_INSTRUCTIONS FOR THE TASK_
Look below for the line containing "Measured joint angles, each"; from there through the line containing "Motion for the", both lines included, please set down each line exactly and nothing else.

_DATA EXTRACT_
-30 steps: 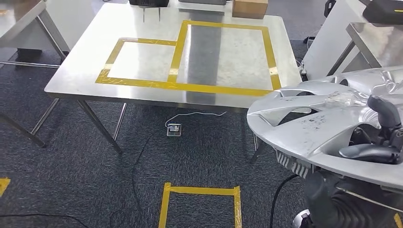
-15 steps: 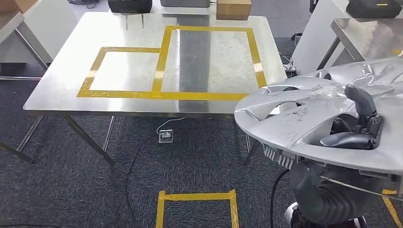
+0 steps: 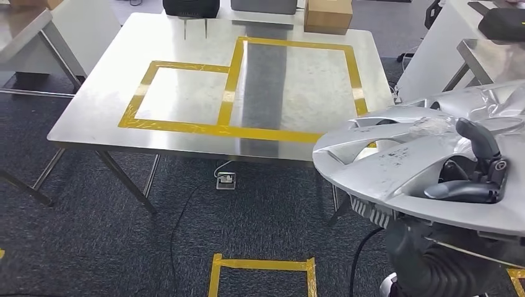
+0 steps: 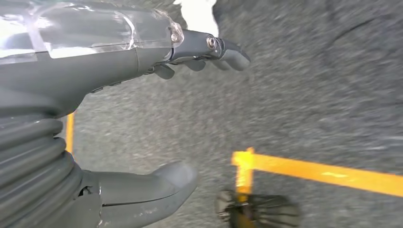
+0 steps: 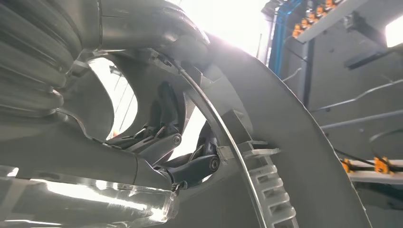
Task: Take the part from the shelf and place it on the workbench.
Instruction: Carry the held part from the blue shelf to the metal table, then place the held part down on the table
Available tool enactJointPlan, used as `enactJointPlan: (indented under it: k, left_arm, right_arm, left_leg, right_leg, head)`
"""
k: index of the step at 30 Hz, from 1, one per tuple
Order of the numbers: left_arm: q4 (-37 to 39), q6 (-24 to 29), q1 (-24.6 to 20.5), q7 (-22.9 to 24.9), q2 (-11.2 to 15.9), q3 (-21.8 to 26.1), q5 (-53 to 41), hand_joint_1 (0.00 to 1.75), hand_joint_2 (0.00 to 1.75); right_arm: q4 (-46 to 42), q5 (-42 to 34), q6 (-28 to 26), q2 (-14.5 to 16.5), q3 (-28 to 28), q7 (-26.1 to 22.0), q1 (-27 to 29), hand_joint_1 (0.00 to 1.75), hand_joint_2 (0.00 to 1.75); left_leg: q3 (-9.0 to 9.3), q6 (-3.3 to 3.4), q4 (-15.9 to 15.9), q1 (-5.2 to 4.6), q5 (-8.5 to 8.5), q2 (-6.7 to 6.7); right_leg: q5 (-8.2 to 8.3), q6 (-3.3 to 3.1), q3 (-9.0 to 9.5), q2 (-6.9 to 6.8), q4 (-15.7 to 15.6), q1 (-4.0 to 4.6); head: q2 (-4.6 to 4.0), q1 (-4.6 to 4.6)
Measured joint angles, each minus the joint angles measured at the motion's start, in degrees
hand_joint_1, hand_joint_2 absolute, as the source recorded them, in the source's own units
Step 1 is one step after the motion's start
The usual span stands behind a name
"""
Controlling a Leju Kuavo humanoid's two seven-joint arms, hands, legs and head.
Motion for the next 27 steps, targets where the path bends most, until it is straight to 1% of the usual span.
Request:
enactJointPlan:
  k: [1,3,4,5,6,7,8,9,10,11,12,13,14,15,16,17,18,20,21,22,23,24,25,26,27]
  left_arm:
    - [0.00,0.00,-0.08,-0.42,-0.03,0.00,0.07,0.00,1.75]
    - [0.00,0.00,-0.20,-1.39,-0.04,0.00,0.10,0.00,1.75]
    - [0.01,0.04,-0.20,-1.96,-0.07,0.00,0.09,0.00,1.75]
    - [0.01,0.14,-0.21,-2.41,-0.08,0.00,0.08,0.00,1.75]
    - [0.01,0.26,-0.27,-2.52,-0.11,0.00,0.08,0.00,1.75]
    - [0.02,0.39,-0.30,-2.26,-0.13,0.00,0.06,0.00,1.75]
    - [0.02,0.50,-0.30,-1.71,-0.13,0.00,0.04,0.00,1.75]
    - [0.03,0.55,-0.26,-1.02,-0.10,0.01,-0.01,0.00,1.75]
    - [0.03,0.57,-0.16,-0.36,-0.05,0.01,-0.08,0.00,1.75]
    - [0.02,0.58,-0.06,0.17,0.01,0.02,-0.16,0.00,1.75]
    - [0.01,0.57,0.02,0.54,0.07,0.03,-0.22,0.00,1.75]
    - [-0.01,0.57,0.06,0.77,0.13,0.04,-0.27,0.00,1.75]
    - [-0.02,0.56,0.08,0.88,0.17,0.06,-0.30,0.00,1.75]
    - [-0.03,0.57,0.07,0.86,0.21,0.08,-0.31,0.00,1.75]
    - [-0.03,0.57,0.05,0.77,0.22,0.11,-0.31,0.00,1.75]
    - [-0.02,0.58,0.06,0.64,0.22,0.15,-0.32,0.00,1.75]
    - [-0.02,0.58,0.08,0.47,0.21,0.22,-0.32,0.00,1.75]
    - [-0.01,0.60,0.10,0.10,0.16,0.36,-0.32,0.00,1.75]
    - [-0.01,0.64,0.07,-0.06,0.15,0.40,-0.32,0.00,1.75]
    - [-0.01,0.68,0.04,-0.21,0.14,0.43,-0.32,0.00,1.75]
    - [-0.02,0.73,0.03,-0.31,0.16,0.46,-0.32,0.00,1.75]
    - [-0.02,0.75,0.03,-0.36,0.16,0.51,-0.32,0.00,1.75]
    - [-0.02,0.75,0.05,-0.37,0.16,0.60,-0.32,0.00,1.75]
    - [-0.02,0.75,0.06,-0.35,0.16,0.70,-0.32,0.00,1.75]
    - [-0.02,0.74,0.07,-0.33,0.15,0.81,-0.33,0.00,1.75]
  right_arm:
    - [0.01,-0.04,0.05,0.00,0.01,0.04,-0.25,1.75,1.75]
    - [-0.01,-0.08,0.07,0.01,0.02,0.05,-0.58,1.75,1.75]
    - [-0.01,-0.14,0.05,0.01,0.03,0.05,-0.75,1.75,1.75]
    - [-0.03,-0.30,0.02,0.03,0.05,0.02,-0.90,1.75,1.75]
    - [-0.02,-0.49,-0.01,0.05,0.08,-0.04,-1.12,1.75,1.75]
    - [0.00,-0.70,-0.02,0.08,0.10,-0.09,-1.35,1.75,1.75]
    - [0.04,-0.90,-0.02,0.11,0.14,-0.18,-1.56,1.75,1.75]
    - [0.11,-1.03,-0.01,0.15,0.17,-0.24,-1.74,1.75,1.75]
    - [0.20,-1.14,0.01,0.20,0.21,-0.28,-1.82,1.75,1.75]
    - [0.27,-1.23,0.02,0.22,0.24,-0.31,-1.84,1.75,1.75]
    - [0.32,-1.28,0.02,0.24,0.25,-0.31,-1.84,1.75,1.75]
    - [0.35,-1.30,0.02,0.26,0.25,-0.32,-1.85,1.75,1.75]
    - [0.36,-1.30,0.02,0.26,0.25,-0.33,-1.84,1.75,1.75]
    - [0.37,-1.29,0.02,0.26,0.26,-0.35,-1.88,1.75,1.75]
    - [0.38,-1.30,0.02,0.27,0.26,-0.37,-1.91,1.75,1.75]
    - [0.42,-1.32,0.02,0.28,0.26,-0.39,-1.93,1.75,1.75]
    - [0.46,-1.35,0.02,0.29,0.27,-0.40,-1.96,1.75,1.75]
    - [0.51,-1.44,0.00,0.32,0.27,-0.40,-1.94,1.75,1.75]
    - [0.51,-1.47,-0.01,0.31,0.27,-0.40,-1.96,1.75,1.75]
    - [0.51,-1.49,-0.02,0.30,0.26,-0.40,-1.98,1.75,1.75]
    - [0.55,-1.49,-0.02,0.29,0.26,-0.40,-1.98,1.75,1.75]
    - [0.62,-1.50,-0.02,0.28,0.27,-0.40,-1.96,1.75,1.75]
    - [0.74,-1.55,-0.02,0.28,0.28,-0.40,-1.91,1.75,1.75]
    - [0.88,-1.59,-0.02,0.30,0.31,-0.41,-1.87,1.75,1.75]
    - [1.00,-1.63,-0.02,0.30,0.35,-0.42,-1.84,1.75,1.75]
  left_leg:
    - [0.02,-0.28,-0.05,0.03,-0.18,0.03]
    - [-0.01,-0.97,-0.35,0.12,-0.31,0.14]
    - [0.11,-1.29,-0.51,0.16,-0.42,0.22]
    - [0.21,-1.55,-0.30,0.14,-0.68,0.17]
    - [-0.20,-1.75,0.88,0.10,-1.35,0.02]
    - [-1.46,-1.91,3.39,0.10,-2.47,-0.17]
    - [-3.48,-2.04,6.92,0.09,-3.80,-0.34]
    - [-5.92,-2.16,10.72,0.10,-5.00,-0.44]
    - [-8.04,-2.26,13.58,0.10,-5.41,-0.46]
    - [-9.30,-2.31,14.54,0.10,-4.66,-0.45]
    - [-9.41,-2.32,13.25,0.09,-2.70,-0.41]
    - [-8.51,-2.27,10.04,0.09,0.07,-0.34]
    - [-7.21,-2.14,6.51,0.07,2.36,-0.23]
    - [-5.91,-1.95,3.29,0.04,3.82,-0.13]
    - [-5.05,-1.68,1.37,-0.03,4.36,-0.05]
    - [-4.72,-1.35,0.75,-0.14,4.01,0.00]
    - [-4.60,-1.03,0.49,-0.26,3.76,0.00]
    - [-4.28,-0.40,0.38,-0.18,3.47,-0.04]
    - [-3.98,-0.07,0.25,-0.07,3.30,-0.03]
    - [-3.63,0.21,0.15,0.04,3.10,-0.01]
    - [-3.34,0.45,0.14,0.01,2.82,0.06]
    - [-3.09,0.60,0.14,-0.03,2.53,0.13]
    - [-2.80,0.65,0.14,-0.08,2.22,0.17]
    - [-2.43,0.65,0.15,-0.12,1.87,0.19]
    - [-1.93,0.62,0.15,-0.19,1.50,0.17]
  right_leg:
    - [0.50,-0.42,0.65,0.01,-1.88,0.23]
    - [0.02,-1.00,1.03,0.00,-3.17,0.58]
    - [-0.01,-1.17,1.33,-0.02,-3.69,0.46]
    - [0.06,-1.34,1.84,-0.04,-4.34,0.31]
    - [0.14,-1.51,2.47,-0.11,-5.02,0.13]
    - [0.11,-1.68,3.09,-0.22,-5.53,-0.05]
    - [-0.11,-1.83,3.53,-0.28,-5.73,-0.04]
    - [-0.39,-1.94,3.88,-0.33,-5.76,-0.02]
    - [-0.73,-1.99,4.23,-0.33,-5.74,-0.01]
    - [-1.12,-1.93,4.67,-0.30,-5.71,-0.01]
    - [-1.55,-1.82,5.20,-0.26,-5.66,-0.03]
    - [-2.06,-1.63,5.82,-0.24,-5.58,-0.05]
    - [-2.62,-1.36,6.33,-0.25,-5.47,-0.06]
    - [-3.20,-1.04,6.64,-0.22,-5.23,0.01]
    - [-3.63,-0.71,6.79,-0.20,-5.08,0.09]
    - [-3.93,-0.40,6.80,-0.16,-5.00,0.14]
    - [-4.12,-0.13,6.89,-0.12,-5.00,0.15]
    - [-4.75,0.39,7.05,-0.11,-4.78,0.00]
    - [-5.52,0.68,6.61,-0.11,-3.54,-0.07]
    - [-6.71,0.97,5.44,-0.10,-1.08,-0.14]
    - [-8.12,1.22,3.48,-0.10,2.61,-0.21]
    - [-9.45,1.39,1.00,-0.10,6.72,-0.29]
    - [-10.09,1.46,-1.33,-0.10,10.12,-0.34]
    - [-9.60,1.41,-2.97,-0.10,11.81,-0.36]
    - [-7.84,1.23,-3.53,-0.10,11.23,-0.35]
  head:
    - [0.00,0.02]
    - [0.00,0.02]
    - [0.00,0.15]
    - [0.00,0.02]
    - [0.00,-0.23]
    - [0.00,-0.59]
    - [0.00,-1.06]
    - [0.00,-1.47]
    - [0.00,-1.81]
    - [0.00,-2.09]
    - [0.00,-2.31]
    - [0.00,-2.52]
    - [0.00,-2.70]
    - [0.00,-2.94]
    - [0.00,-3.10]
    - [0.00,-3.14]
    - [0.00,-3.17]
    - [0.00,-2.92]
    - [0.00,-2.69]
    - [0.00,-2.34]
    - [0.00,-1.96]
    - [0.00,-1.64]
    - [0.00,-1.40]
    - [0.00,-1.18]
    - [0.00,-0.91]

_EXERCISE RESULT_
Measured joint angles, each minus the joint angles measured at the motion's start, in degrees
hand_joint_1, hand_joint_2 absolute, as the source recorded them, in the source's own units
Step 1 is one step after the motion's start
The usual span stands behind a name
"""
Controlling a Leju Kuavo humanoid's two seven-joint arms, hands, legs and head.
Motion for the next 27 steps, targets where the path bends most, until it is straight to 1% of the usual span.

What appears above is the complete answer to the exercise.